Angel made it through her c-section well. When I took these pictures she was still a bit under the influence of an epidural and a bit loopy from being put under. She still is having some issues getting to her feet but she is sore. She almost stood up by herself when she was laying on her side opposite of the surgery site. They will still need to stay there for a while length depending on how well and fast they improve. The boys are now breathing through their noses and still having a bit of hard time but (knock on wood) appear like they will be able to make it! The creme boy nursed off of mom which was amazing considering she was laying down during that but the white and tan boy hasn't figured the teat out, he will nurse on everything but the teat. I took them some colostrum to ensure they were off to a good start since mom was early, but she does have some herself (just not a lot). They did start meds to help their lungs develop and being either bottle fed or allowed to nurse mom very often. One good thing about the vet school is each one (mom and each boy) has their own personal vet student. I swear I don't know if Angel will want to come home as I think she now thinks she has servants!!! She has the best they have to offer and everyone loves her (and the boys). 

I think tomorrow I will need to take the students and vets a thank you basket of goodies for all their hard work!

Below are some pictures. They may not be the best but I was more concerned with spending some time with them. The cream one was full and napping in his momma proof fort! They are keeping them in there when not being worked with since momma isn't steady on standing on her own yet. You can already see the character of the white and tan boy in one of the pictures. Angel looks a little sad but considering what she just went through I think she is looking pretty good.
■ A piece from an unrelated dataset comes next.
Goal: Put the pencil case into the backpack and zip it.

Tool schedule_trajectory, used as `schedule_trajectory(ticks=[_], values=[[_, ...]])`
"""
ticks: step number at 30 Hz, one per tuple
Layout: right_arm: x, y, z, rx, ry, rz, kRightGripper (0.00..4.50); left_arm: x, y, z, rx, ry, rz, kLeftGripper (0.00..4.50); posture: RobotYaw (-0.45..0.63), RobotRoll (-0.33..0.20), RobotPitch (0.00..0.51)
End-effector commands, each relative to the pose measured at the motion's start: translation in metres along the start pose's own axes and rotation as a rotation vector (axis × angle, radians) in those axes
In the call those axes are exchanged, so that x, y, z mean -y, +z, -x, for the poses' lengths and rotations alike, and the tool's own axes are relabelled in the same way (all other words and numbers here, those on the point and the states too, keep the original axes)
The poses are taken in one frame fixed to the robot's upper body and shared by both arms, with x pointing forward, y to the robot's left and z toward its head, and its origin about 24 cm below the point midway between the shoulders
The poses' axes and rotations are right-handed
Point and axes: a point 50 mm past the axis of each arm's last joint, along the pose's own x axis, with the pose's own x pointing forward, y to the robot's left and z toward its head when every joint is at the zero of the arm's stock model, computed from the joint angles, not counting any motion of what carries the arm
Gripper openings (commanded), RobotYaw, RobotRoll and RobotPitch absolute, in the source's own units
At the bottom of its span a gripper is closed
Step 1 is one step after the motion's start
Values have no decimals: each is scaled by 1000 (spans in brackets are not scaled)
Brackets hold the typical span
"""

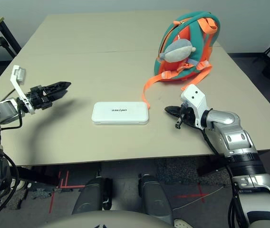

I can truly say I love living close to the vet school. It may be about an hour away but so is about everything else around here.


----------



## OakHollowRanch (Jun 6, 2013)

They look like they are all in good hands! C-sections always seem difficult for goats, but it sounds like everyone is pulling through. Congrats on the healthy baby and mom!


----------



## Jessica84 (Oct 27, 2011)

Oh man she just made my c section scar hurt lol. Big time congrats on the kids and happy mama is doing good. FYI c sections really suck so give her extra loves


----------



## Mamaboyd (Oct 10, 2013)

Ouch, poor momma ! I am glad everyone is doing well so far. Congratulations


----------



## happybleats (Sep 12, 2010)

kids look great!..All the best for a full recovery for mom and strengthening for kids!!


----------



## Hobbyfarmer (Sep 7, 2011)

Oh my goodness. I hope everyone recovers well. I'll be watching for updates. What were the weights on the babies?


----------



## nancy d (Oct 5, 2007)

Their own personal vet student man is that ever cool!
Ive never seen a c section but it looks like they did a first rate job.
Congrats on the babies & saving mama!

What led you to take her in?


----------



## janeen128 (Dec 31, 2012)

Congrats! Hoping and praying for a quick recovery;-)


----------



## sassykat6181 (Nov 28, 2012)

nancy d said:


> What led you to take her in?


Here's the original thread
http://www.thegoatspot.net/forum/f186/possible-c-section-inducing-163789/index2.html#post1650146


----------



## nchen7 (Feb 25, 2013)

oweee!!! the sight of her C-section made my uterus jump! poor thing. of course she's sore!!!! awww....she needs lots of lovins for sure.

those boys are so cute!

glad they have vet students looking after all of them. wishing everyone a speedy recovery!


----------



## Trickyroo (Sep 26, 2012)

Good for Angel , she deserves nothing but the best and so does her boys 
Aww , bless her heart  So glad she and the boys are doing well !
Wow , she has been through heck , hasn't she ! What adorable little boys too !
Love their coloring  Prayers their recovery is a speedy one


----------



## DDFN (Jul 31, 2011)

I want to thank you all for your kind words and prayers. I stayed as long as I could at the vet school before they finally had to kick me out for the night. I have two friends that work there as techs but they got off their shifts earlier so I couldn't stay too excessively late after visiting hours (I think I stayed 2 hours past normal time lol)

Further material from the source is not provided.